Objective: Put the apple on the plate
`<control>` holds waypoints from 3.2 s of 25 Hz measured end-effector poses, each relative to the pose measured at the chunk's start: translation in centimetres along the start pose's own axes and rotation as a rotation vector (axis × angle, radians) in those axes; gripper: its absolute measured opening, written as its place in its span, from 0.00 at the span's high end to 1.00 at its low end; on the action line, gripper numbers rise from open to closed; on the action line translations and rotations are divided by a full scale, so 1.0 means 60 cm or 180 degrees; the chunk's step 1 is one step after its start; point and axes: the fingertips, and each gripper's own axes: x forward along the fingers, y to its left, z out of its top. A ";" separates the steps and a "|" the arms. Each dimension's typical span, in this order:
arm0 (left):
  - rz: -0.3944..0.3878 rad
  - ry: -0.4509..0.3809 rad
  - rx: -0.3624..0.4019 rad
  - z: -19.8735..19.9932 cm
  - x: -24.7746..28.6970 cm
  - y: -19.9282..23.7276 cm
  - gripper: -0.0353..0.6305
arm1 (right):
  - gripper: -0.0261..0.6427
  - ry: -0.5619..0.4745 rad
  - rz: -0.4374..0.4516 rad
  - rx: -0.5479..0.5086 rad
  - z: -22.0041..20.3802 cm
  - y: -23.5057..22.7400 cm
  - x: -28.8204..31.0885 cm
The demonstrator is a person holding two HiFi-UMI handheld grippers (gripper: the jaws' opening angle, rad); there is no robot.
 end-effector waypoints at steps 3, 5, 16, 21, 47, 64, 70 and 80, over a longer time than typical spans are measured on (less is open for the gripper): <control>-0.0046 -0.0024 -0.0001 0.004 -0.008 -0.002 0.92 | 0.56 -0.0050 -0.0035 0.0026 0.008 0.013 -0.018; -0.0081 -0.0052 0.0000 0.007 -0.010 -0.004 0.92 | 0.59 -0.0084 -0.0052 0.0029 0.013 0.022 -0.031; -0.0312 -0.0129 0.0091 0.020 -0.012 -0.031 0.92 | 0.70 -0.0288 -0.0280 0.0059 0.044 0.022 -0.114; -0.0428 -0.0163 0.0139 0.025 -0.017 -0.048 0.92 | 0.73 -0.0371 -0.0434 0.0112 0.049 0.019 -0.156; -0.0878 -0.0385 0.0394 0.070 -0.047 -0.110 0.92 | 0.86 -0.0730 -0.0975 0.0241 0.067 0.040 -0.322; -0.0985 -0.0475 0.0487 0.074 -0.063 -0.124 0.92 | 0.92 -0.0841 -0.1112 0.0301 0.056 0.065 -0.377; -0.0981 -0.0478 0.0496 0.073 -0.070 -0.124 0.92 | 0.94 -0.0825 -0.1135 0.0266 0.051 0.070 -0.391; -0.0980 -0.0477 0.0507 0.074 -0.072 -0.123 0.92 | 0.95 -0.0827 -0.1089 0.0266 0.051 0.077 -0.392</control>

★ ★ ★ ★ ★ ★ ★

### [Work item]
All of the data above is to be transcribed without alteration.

### [Answer to this problem]
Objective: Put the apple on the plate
`<control>` holds waypoints from 3.2 s of 25 Hz measured end-effector poses, each relative to the pose measured at the chunk's start: translation in centimetres along the start pose's own axes and rotation as a rotation vector (axis × angle, radians) in those axes; gripper: its absolute measured opening, written as its place in its span, from 0.00 at the span's high end to 1.00 at its low end; on the action line, gripper numbers rise from open to closed; on the action line translations and rotations are divided by a full scale, so 1.0 means 60 cm or 180 degrees; the chunk's step 1 is one step after its start; point and axes: the fingertips, and each gripper's own axes: x forward along the fingers, y to its left, z out of its top. A ";" separates the steps and a "|" the arms. Each dimension's typical span, in this order:
arm0 (left):
  - rz: -0.3944..0.3878 rad
  - ry: -0.4509..0.3809 rad
  - rx: -0.3624..0.4019 rad
  - z: -19.8735..19.9932 cm
  - x: -24.7746..28.6970 cm
  - y: -19.9282..23.7276 cm
  - gripper: -0.0353..0.6305
arm1 (right):
  - gripper: -0.0261..0.6427
  - ry: -0.5619..0.4745 rad
  - rz: -0.4374..0.4516 rad
  - rx: -0.5479..0.5086 rad
  - z: -22.0041..20.3802 cm
  - y: -23.5057..22.7400 cm
  - x: -28.8204..31.0885 cm
The demonstrator is a person holding two HiFi-UMI handheld grippers (gripper: the jaws' opening angle, rad); there is no robot.
 end-effector waypoints at steps 3, 5, 16, 21, 47, 64, 70 and 80, over a longer time than typical spans are measured on (less is open for the gripper): <control>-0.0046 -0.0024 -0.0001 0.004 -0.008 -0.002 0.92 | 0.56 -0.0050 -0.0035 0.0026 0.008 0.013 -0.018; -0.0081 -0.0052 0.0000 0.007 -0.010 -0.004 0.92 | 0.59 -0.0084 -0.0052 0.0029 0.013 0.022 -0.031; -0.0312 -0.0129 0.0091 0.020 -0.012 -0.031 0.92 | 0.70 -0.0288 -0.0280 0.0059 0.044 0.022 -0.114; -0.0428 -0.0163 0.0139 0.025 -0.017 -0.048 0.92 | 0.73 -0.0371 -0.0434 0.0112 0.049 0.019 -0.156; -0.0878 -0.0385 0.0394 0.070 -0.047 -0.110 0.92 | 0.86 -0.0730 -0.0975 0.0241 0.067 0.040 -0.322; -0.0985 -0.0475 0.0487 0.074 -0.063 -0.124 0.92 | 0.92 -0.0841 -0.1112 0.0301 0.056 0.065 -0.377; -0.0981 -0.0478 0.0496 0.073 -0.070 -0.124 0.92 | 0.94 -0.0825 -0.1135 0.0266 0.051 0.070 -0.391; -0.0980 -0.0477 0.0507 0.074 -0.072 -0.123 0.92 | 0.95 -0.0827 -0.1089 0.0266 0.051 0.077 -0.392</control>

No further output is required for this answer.